From the data below, retype exactly the lines starting with the one that contains "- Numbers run" and ending with the one that contains "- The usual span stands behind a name", both included.
[[ Available data open ]]
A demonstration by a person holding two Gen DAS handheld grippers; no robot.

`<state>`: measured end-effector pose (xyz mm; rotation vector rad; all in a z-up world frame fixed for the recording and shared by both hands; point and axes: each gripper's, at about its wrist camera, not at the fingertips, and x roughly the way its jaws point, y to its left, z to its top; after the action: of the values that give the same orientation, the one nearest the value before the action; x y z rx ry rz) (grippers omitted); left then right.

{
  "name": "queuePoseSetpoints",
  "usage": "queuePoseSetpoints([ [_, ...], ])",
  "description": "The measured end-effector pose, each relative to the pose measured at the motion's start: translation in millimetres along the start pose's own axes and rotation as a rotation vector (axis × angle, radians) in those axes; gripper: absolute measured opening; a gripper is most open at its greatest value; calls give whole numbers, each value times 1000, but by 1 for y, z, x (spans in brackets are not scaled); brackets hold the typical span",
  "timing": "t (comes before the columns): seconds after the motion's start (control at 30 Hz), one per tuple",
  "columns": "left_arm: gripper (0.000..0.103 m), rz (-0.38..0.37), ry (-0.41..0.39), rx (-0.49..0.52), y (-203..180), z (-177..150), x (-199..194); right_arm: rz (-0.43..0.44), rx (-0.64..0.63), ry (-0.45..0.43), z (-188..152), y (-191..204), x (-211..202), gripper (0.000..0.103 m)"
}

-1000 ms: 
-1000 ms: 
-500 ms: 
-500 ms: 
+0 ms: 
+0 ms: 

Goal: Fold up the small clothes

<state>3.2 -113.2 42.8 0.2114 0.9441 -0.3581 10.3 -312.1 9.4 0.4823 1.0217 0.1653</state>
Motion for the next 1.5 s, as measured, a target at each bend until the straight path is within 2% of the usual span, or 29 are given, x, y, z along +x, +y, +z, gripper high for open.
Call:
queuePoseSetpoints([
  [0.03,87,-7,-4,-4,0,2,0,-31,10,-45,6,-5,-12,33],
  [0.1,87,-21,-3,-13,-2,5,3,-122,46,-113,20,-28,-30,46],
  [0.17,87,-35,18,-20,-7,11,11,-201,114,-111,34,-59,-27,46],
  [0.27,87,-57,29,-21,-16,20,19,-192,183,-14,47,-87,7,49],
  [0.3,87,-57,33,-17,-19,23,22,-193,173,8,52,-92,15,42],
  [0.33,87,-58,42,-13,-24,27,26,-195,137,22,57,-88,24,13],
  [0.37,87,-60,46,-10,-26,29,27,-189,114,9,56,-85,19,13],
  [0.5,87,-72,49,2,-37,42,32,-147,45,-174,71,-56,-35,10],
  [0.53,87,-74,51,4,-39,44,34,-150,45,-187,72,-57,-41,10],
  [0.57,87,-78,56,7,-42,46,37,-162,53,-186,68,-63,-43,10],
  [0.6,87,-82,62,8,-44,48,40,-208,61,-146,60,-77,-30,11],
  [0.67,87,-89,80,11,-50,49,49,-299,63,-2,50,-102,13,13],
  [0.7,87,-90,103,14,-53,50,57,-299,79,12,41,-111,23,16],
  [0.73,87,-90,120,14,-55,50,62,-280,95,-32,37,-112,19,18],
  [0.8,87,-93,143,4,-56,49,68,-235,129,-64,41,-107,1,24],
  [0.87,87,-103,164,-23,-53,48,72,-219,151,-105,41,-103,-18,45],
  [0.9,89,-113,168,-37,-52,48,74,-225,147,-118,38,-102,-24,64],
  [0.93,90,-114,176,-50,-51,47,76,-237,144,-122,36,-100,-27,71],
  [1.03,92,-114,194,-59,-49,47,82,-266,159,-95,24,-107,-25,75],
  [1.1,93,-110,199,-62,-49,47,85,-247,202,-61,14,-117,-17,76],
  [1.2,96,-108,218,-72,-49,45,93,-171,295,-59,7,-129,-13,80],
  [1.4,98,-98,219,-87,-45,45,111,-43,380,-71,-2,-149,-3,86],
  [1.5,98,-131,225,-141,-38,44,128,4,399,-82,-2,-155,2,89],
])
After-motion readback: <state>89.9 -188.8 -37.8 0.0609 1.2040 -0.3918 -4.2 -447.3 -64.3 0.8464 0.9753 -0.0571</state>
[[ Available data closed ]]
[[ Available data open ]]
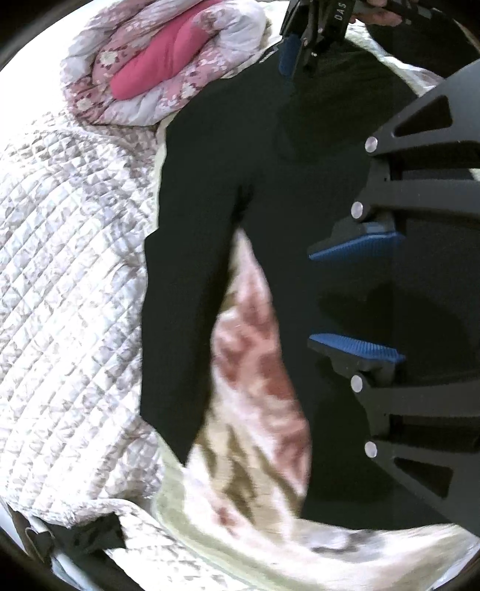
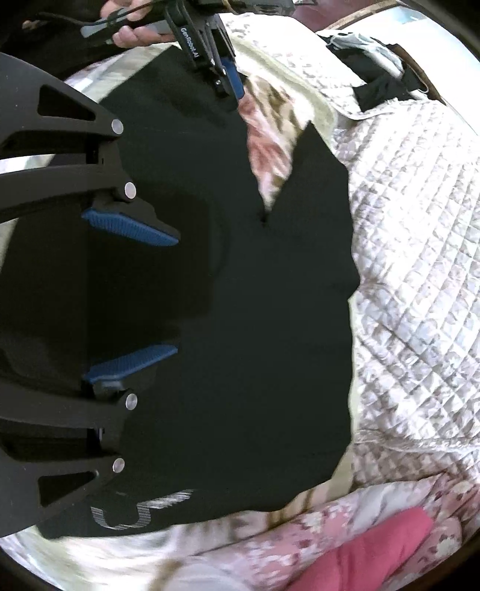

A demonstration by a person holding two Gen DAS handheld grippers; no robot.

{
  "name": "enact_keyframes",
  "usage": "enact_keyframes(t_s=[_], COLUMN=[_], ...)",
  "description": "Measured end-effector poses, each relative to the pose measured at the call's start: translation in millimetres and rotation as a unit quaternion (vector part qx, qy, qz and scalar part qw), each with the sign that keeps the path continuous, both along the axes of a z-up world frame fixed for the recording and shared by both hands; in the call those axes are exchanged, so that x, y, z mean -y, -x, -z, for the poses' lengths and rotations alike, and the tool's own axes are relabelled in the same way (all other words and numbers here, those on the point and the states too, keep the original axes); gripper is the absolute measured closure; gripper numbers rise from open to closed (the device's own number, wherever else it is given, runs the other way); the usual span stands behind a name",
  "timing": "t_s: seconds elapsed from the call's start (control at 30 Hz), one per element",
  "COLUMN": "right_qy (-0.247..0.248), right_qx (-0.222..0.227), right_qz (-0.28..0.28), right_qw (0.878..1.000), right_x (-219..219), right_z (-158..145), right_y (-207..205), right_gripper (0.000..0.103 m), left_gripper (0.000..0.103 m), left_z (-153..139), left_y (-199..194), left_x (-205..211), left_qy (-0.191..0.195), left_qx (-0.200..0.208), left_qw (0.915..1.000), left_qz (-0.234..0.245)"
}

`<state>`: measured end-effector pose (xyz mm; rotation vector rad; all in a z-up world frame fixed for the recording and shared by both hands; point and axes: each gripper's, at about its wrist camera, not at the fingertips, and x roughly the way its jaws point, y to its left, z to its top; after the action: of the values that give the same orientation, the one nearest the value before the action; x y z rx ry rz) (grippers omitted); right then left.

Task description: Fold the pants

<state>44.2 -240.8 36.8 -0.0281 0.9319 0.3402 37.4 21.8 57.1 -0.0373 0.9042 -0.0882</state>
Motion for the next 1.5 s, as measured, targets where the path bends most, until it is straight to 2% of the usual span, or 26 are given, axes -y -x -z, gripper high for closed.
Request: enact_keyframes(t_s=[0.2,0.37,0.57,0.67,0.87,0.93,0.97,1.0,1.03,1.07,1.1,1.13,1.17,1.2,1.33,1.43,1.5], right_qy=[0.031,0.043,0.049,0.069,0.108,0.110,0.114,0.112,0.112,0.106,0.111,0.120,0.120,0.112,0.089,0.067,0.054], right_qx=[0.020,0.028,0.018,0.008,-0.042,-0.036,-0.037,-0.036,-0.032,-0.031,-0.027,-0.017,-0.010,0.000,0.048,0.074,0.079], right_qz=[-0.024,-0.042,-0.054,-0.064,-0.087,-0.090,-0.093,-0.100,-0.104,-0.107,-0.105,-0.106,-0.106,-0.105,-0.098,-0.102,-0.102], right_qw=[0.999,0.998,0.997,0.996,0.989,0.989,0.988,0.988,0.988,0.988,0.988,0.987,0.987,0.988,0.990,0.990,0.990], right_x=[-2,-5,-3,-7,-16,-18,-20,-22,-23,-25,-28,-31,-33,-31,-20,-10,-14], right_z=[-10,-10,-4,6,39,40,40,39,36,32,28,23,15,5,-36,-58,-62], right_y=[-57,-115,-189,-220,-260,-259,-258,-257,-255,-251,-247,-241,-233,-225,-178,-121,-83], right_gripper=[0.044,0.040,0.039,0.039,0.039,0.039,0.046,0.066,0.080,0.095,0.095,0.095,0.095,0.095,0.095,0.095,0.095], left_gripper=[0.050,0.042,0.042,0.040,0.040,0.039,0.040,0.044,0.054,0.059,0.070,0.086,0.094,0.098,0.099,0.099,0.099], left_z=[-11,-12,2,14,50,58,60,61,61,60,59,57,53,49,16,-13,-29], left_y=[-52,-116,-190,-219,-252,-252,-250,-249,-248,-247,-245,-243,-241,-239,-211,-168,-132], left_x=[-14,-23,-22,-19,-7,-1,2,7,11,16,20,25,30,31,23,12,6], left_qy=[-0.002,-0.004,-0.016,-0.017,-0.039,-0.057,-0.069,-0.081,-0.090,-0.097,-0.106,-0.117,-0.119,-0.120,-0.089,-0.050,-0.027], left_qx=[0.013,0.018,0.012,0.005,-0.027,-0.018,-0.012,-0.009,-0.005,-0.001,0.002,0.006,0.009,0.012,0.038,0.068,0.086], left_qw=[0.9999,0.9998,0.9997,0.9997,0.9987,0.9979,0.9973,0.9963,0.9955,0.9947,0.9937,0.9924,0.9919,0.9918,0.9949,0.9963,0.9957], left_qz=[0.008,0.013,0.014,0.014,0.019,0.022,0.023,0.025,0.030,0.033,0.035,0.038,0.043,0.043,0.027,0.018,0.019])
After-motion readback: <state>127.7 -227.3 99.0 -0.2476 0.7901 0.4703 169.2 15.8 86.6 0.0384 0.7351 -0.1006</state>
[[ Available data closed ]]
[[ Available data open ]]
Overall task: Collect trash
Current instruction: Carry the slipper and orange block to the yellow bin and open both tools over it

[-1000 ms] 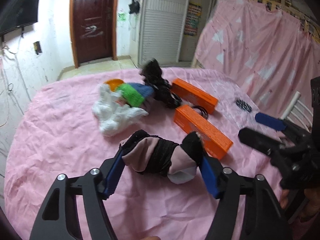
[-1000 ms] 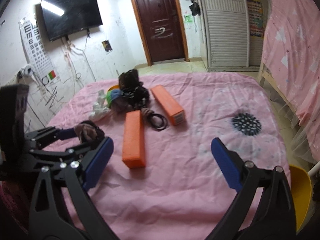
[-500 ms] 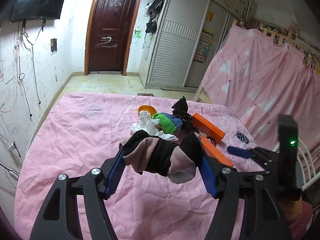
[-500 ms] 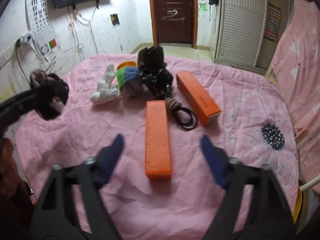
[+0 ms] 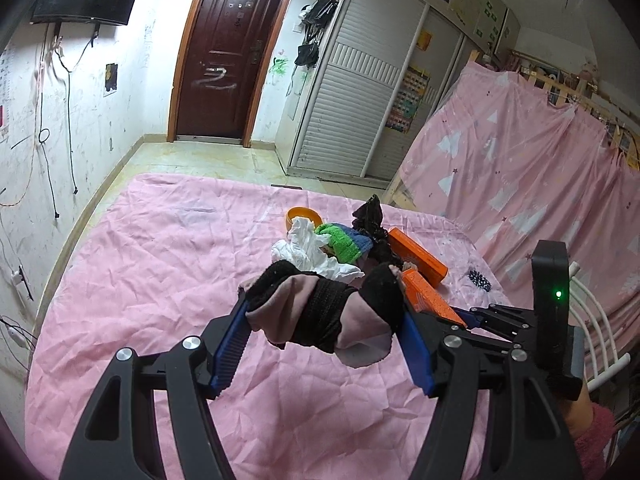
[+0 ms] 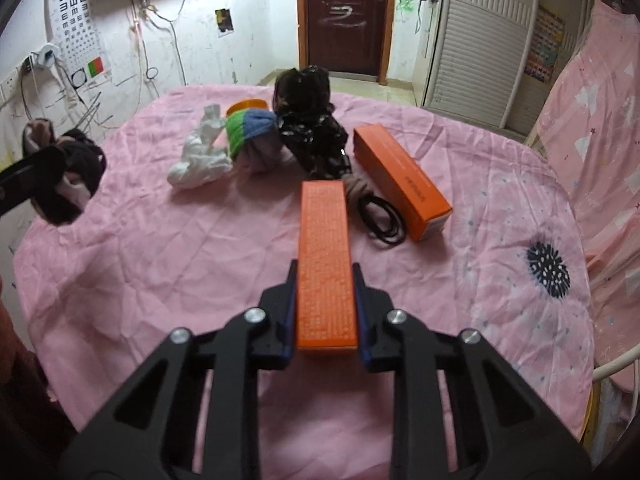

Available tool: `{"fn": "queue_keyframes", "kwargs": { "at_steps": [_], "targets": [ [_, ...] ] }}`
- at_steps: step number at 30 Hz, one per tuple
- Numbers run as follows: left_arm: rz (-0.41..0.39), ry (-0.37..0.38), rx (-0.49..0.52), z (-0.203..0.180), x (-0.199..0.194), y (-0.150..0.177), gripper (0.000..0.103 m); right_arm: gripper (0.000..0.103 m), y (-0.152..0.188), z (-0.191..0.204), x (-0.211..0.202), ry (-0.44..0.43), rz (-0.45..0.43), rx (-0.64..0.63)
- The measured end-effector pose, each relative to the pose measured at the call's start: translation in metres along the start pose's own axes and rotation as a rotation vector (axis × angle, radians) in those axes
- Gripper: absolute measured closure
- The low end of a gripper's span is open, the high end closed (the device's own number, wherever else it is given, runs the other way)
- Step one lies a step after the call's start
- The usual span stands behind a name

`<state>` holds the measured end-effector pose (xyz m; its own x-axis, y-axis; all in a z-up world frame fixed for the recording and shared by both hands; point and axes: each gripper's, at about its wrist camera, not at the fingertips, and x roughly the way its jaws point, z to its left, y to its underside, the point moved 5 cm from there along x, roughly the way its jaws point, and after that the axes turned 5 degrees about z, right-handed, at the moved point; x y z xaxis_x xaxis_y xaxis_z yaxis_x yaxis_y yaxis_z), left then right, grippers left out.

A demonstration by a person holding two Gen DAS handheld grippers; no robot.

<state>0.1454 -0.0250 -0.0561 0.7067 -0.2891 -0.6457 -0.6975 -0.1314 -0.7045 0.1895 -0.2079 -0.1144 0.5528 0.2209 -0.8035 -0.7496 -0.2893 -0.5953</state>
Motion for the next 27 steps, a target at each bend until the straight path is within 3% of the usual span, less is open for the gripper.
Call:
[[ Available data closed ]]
▶ [Problem solution]
- Numbers run as follows: left_arm: rz (-0.41..0.39), ry (-0.37..0.38), rx (-0.49..0.52), z (-0.203..0.180), x (-0.199..0.194), y (-0.150..0.177), gripper (0.000..0.103 m); right_arm: gripper (0.000..0.103 m), y (-0.152..0.188), z (-0.191..0.204), x (-0.211..0.202), ry (-0.44..0.43), rz (-0.45..0.43), rx (-0.64..0.63)
- The measured end-effector pose, each relative to the pose measured at the call's start: translation in metres along the start pose's own axes and rotation as a rotation vector (axis × angle, radians) in those axes
- Gripper: absolute measured closure
- The low end of a gripper's span is open, the high end closed (the device's own number, wherever else it is given, runs the other way)
- Step one lies a step after the call's start
- The usual span stands behind a name

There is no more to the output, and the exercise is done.